Chaque année, le Gabon capte plus de 100 millions de tonnes de CO₂ qu’il n’en émet. Une prouesse écologique qui le place en tête des champions du climat à travers le monde. Et pourtant, derrière cette performance saluée dans toutes les COPs et forums internationaux, se cache un mécontentement : celui de la non-reconnaissance de cet effort. Le pays sauve la planète. Mais qui le sauve ?
Dans sa dernière Note de conjoncture économique, la Banque mondiale empile dans les colonnes de son rapport des chiffres : entre 2000 et 2020, les forêts gabonaises ont fourni des services écosystémiques – principalement la séquestration de carbone – estimés à 75,1 milliards de dollars. Cette estimation évaluée sur la période citée figure dans des versions récentes ou synthèses dérivées de la note de conjoncture ou d’autres publications complémentaires. Mais ici, l’accent est mis spécifiquement sur la valeur de la séquestration du carbone.
L’ironie est que 99 % de cette richesse repose sur un service vital au climat mondial, la séquestration de carbone et aucune contrepartie financière structurelle ne lui est liée.
Une autre estimation de la même institution, couvrant une période légèrement différente (1995 à 2020), évaluait ces services à 43,2 mille milliards de francs CFA (environ 72 milliards de dollars). Cette estimation provient de la même note de conjoncture économique sur le Gabon publiée par la Banque mondiale en 2025. Elle englobe l’ensemble des services fournis par les écosystèmes forestiers gabonais, pas seulement la séquestration du carbone
Deux chiffres, deux périodes, mais un même constat accablant : le Gabon offre un service climatique colossal au monde entier… Mais il n’a jamais été récompensé à la hauteur de ses efforts. En effet, le pays ne touche qu’une infime fraction de ce que ce service vaut réellement. Un paradoxe cruel qui n’a jamais cessé de faire l’objet de rappel de la part des président de la République, de Ali Bongo Ondimba à Brice Clotaire Oligui Nguema lors des rencontres internationales sur le climat qui de façon consensuelle, on tour à tour appelé au respect du prince de Pollueur-payeur.
Les marchés du carbone, censés corriger cette injustice, peinent à atteindre leur promesse. Complexes, opaques, souvent accaparés par les multinationales ou les pays du Nord, ils laissent les acteurs vertueux – comme le Gabon – sur le bas-côté de la finance climatique. Les discours abondent, les financements, eux, se font attendre.
Et pourtant, cela fait des années que le Gabon répète ses efforts.
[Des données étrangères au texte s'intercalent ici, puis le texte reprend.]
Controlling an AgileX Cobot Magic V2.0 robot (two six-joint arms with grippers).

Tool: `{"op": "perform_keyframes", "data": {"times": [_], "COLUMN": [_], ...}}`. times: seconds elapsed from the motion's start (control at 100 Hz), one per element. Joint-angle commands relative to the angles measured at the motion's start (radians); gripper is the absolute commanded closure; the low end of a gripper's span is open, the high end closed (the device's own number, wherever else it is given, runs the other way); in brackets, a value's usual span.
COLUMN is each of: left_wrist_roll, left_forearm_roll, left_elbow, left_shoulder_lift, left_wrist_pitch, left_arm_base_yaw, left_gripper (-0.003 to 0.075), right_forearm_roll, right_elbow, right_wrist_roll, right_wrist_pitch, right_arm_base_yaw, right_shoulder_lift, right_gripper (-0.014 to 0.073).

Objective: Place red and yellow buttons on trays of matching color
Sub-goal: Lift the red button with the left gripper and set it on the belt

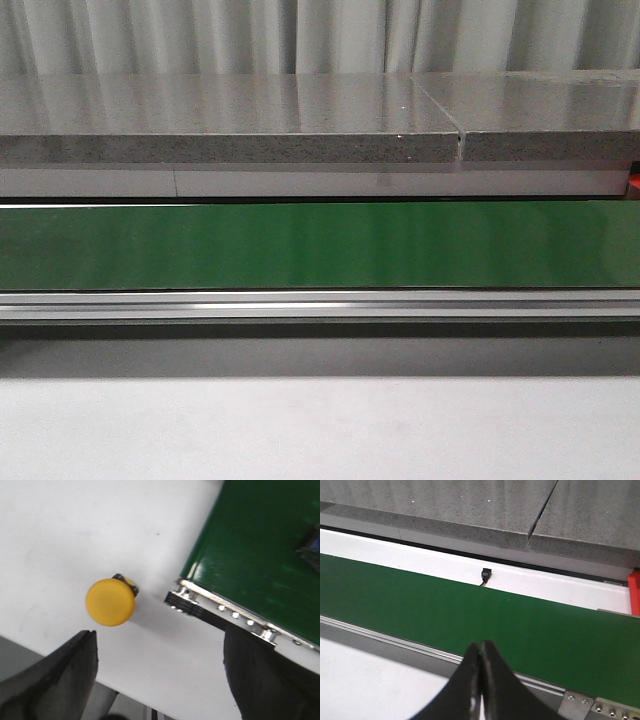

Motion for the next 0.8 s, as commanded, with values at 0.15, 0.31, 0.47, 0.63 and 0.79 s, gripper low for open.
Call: {"op": "perform_keyframes", "data": {"times": [0.15,0.31,0.47,0.63,0.79], "left_wrist_roll": [-0.018,-0.013,-0.009,-0.005,0.029], "left_forearm_roll": [-0.003,-0.007,-0.054,-0.064,-0.096], "left_elbow": [-0.021,-0.021,-0.021,-0.021,-0.023], "left_shoulder_lift": [0.002,0.079,0.120,0.160,0.215], "left_wrist_pitch": [0.006,0.024,-0.014,-0.039,-0.057], "left_arm_base_yaw": [0.125,0.152,0.152,0.152,0.152], "left_gripper": [0.0218,0.0218,0.0218,0.0218,0.0218], "right_forearm_roll": [-0.004,-0.004,-0.004,-0.004,-0.004], "right_elbow": [-0.025,-0.025,-0.025,-0.025,-0.025], "right_wrist_roll": [-0.011,-0.011,-0.011,-0.011,-0.011], "right_wrist_pitch": [-0.075,-0.075,-0.075,-0.075,-0.075], "right_arm_base_yaw": [0.001,0.001,0.001,0.001,0.001], "right_shoulder_lift": [0.010,0.010,0.010,0.010,0.010], "right_gripper": [0.0661,0.0661,0.0661,0.0661,0.0661]}}
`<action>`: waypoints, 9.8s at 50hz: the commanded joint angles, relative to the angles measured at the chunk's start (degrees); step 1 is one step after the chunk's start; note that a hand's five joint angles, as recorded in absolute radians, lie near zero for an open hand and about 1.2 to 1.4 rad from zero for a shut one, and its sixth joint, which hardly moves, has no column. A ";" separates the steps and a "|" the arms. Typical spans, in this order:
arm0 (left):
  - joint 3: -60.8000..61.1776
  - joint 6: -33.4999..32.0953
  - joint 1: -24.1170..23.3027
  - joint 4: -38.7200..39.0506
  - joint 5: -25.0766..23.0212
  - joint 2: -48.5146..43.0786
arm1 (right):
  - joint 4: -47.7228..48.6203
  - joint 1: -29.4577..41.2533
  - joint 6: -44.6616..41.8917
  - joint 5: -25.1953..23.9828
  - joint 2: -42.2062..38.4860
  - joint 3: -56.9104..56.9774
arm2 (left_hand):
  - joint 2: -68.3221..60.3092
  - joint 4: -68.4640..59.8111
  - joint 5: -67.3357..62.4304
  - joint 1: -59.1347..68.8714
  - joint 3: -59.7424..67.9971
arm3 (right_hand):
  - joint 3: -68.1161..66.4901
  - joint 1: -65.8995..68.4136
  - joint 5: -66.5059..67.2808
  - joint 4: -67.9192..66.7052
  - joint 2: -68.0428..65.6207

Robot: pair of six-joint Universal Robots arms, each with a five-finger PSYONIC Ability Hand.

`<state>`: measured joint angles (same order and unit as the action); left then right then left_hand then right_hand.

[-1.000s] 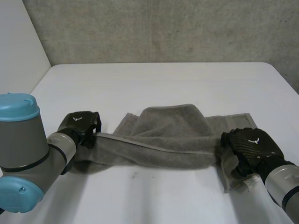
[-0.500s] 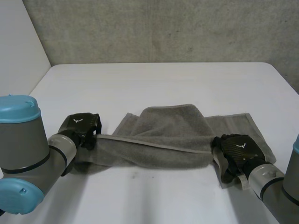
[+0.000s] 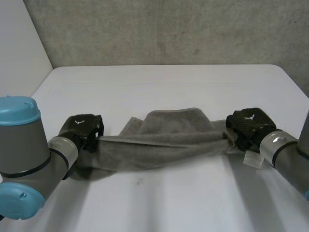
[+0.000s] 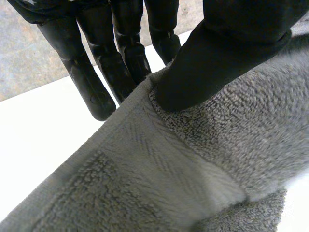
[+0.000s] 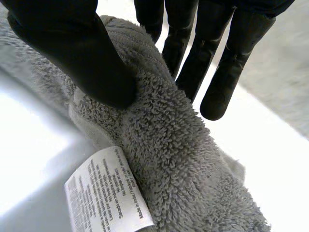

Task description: Fold the towel.

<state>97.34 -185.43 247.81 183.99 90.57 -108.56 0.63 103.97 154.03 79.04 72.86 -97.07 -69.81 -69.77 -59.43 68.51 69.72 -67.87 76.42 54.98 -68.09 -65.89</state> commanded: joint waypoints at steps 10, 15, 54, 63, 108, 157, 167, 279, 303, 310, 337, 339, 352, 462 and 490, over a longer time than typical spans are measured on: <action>-17.85 -15.30 -0.14 0.32 -0.31 -10.08 | -15.52 0.26 -7.97 -1.96 -11.25 29.99 | -10.19 -10.23 -10.57 11.49 10.28 | -12.13 3.58 15.02 -11.91 -14.11; -31.81 -14.35 -0.05 1.45 0.04 -11.23 | 4.73 0.09 -1.36 -1.61 -9.49 35.02 | -10.19 -10.23 -10.57 11.49 10.28 | -12.13 3.58 15.02 -11.91 -14.11; 11.20 -6.61 -1.63 11.74 4.09 0.18 | -6.95 -8.17 -13.93 -11.80 -13.02 10.95 | -10.19 -10.23 -10.57 11.49 10.28 | -12.13 3.58 15.02 -11.91 -14.11; 12.61 -6.43 -1.81 11.92 4.09 4.76 | -5.72 -8.26 -10.33 -12.42 -9.32 5.32 | -10.19 -10.23 -10.57 11.49 10.28 | 1.78 -10.32 1.12 1.99 -0.21; 11.91 -6.08 0.13 12.10 4.17 5.20 | 19.50 -8.35 4.26 -8.64 -9.58 -6.90 | -10.19 -10.23 -10.57 11.49 10.28 | 23.02 -31.56 -20.12 23.23 21.04; 12.61 -6.08 1.18 11.83 4.26 5.38 | 9.07 -9.14 17.18 -6.62 -10.54 -1.90 | -10.19 -10.23 -10.57 11.49 10.28 | 2.72 -11.27 0.17 2.93 0.74; 13.05 -6.08 1.09 11.83 4.17 5.38 | 6.23 -9.67 17.09 -8.56 -12.13 -0.22 | -10.19 -10.23 -10.57 11.49 10.28 | 15.57 -24.11 -12.67 15.78 13.58; -19.88 -7.40 2.94 -20.22 -3.30 22.70 | -31.36 -10.28 -3.81 -11.45 15.21 36.94 | -10.19 -10.23 -10.57 11.49 10.28 | -12.13 3.58 15.02 -11.91 -14.11; -39.28 -16.28 2.94 -22.81 -2.94 -14.03 | -27.03 -3.60 -11.49 -1.97 -16.60 46.16 | -10.19 -10.23 -10.57 11.49 10.28 | -12.13 3.58 15.02 -11.91 -14.11; -57.26 -12.32 2.85 -7.77 -2.77 -15.28 | -1.95 -3.08 1.01 1.55 -13.80 53.13 | -10.19 -10.23 -10.57 11.49 10.28 | -12.13 3.58 15.02 -11.91 -14.11; -13.23 -0.90 5.14 6.73 -3.38 -4.55 | 5.35 -3.60 -0.39 -8.20 -10.70 20.45 | -10.19 -10.23 -10.57 11.49 10.28 | -12.13 3.58 15.02 -11.91 -14.11; -8.50 -3.61 5.14 10.41 -3.38 -7.70 | 5.52 -3.52 -1.44 -8.12 -12.90 19.04 | -10.19 -10.23 -10.57 11.49 10.28 | -12.13 3.58 15.02 -11.91 -14.11; 1.09 -10.04 6.10 15.26 -3.30 -11.77 | 5.00 -4.04 -3.30 -7.50 -19.52 13.41 | -10.19 -10.23 -10.57 11.49 10.28 | -12.13 3.58 15.02 -11.91 -14.11; 2.59 -9.60 9.00 15.08 -3.47 -7.89 | -2.12 -7.56 2.68 -7.76 -28.74 26.49 | -10.19 -10.23 -10.57 11.49 10.28 | 31.74 -40.28 -28.84 31.95 29.75; 2.68 -9.60 9.00 15.08 -3.47 -8.33 | -0.71 -4.83 4.35 -6.62 -34.90 37.05 | -10.19 -10.23 -10.57 11.49 10.28 | 19.94 -28.49 -17.05 20.15 17.96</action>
<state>99.93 -195.03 256.82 199.07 87.14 -116.77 -0.08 98.89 158.01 72.32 38.78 -61.32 -69.83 -69.84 -59.41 68.18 69.75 -33.56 38.89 19.10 -33.48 -32.75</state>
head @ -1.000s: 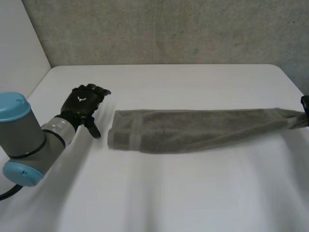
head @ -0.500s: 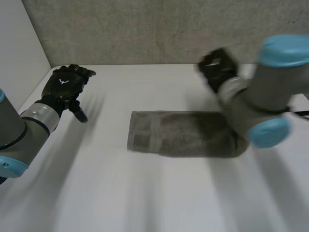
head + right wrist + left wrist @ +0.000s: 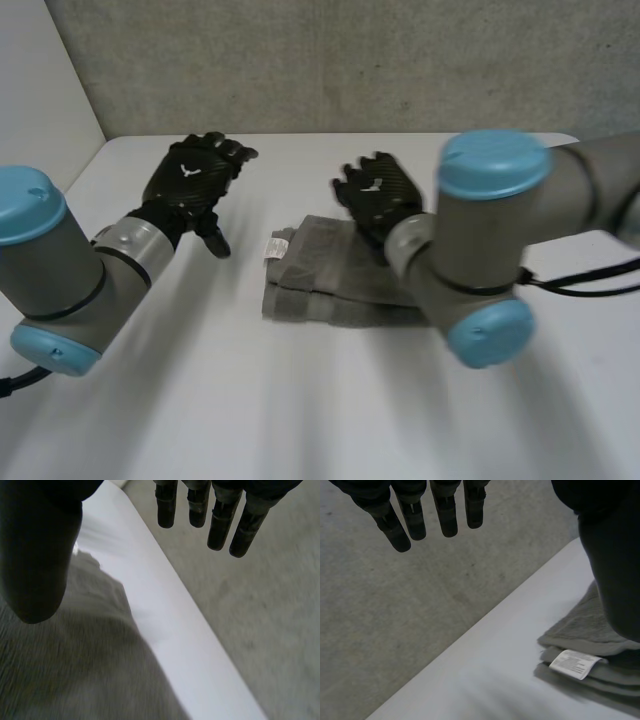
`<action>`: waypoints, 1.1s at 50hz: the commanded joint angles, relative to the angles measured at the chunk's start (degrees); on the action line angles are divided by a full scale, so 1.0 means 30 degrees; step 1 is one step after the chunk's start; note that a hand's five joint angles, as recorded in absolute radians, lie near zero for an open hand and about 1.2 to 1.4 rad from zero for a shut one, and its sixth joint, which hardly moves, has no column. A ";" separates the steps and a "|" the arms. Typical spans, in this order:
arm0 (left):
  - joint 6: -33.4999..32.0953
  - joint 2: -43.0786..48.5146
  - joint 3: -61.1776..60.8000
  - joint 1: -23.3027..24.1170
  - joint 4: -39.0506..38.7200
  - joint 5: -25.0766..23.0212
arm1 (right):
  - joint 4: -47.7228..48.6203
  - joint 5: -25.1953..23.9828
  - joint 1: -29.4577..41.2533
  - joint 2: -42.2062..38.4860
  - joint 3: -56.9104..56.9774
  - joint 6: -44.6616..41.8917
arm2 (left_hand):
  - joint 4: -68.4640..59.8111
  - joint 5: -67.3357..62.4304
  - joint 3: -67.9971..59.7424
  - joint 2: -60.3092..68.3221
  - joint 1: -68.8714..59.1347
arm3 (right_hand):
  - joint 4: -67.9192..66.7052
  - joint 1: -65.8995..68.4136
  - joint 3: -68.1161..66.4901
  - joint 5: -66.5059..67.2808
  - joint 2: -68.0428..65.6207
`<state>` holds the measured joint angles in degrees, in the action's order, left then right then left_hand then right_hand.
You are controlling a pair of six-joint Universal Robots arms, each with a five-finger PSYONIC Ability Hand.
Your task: Fold the towel.
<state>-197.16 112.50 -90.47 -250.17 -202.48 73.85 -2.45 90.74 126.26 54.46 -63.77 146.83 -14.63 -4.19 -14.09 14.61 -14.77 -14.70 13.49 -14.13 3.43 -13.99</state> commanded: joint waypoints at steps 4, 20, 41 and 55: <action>-0.0285 0.1810 0.0097 0.1795 -0.0037 -0.0243 | 0.1045 -0.1766 -0.3439 0.2794 -0.7827 0.0979 | -0.0263 -0.0408 -0.0440 0.0269 -0.0214 | 0.1566 -0.1162 0.1377 -0.1144 0.1330; -0.0344 0.6060 0.3084 0.3028 0.0605 -0.0273 | 0.5003 -0.2178 -0.5699 0.3499 -1.1937 0.1593 | -0.5029 -0.5174 -0.5206 0.5035 -0.4980 | 0.0197 0.0207 0.0008 0.0225 -0.0039; -0.0344 0.6122 0.2413 0.3526 0.2248 -0.0067 | 0.7025 -0.2179 -0.5817 0.2738 -1.2231 0.2005 | -2.1791 -2.1937 -2.1968 2.1797 -2.1743 | -1.1067 1.1472 -1.1256 1.1489 -1.1304; -0.0344 0.2811 -0.1073 0.3555 0.1867 -0.0126 | 0.7261 -0.2091 -0.6051 0.2092 -1.2143 0.1771 | -2.1791 -2.1937 -2.1968 2.1797 -2.1743 | -1.2317 1.2721 -1.2506 1.2739 -1.2553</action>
<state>-198.20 123.22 -90.69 -239.51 -196.32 73.55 19.38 84.20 108.43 60.88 -100.25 152.36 -77.51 -67.92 -78.70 77.16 -74.44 -53.83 53.89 -53.93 43.65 -53.52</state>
Il met en place des dispositifs de gestion durable de ses concessions forestières, sanctuarise des millions d’hectares, investit dans la surveillance satellite, engage des brigades contre le braconnage et détient l’un des taux de déforestation le plus bas de la planète (0,6%). Malheureusement, la reconnaissance internationale de ses efforts se fait toujours attendre au niveau national. Transferts verts, modèle économique qui valorise cette stratégie, le mérite écologique du Gabon se heurte au mur de l’économie réelle et des réseaux d’influences.
La question brûle les lèvres et elle dérange. Car à force de sacrifier ses ressources pour un avenir mondial commun, sans retour, le Gabon pourrait être tenté de changer de cap. Exploiter davantage. La tentation est là tant que les garanties ne seront pas mises sur la table. Comment justifier auprès des populations locales que préserver une forêt empêche de construire un hôpital ? En effet, comment demander aux jeunes de croire en la promesse verte, quand les milliards annoncés ne franchissent jamais les frontières ? Le vrai danger n’est pas la déforestation. Le vrai danger, c’est l’inaction face aux efforts et initiatives qui contrent la dérive du climat découragement.